» What you have to do:
Please go line by line through the material and copy each one containing the word "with".
== Segment start ==
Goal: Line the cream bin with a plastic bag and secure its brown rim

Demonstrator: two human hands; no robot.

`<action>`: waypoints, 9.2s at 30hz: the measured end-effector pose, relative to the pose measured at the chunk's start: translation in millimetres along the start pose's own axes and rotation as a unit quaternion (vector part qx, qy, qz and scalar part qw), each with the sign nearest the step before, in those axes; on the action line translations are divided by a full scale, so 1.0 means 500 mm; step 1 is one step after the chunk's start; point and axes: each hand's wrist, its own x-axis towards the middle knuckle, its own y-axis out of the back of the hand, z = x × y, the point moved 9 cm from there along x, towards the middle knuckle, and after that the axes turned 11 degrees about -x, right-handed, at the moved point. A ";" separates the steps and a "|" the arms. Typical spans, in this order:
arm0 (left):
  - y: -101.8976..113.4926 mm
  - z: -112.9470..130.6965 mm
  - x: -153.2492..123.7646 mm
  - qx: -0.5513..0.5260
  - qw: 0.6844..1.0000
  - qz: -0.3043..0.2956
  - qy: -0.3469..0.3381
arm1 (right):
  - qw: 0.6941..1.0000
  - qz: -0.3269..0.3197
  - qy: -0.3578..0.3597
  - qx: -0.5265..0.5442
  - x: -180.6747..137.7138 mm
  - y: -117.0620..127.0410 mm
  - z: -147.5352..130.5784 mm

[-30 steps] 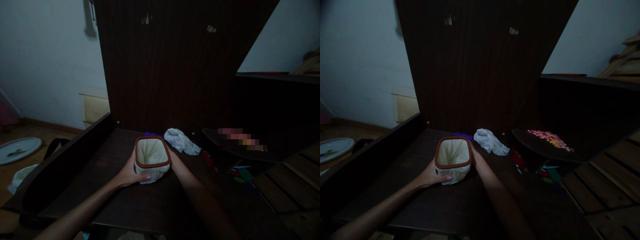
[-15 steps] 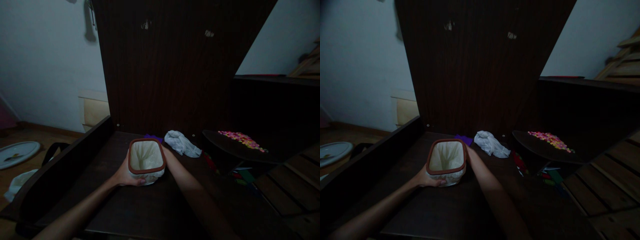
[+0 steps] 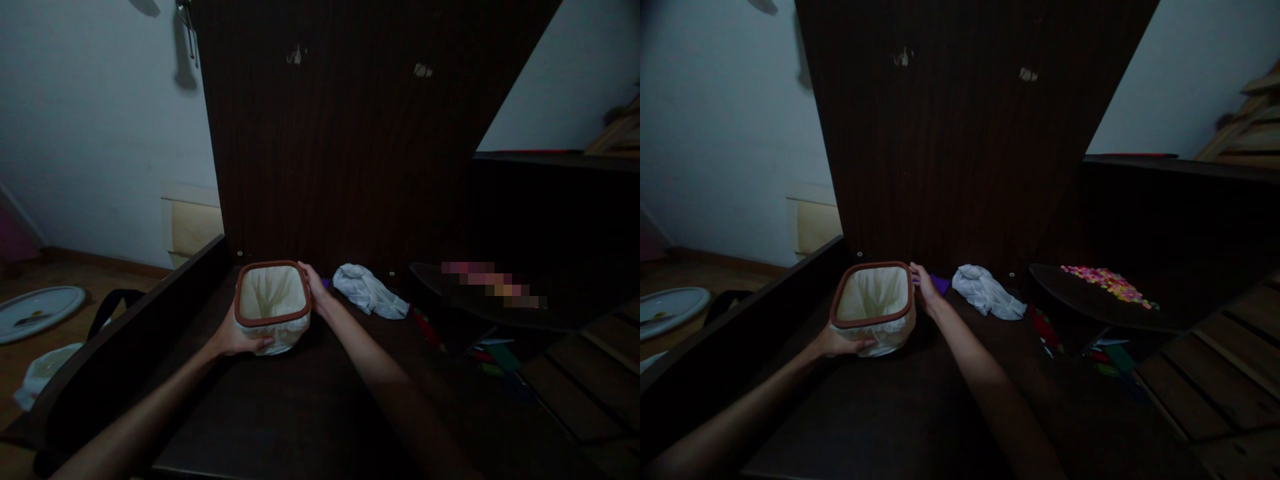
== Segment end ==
» Written response:
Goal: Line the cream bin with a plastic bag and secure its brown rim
`<action>`: waypoints, 9.2s at 30hz: the measured end-effector pose, relative to the pose measured at the chunk's start: translation in millimetres along the start pose's own axes and rotation as a unit quaternion (vector part qx, qy, qz and scalar part qw), each with the sign nearest the step before, in those axes; on the action line translations are divided by a full scale, so 1.0 means 500 mm; step 1 is one step after the chunk's start; point and axes: each hand's wrist, its own x-axis towards the middle knuckle, its own y-axis out of the back of the hand, z = x × y, the point moved 9 cm from there along x, towards the middle knuckle, and after that the axes turned 11 degrees about -x, right-handed, at the moved point. A ";" separates the steps and a "|" the arms. Typical spans, in this order:

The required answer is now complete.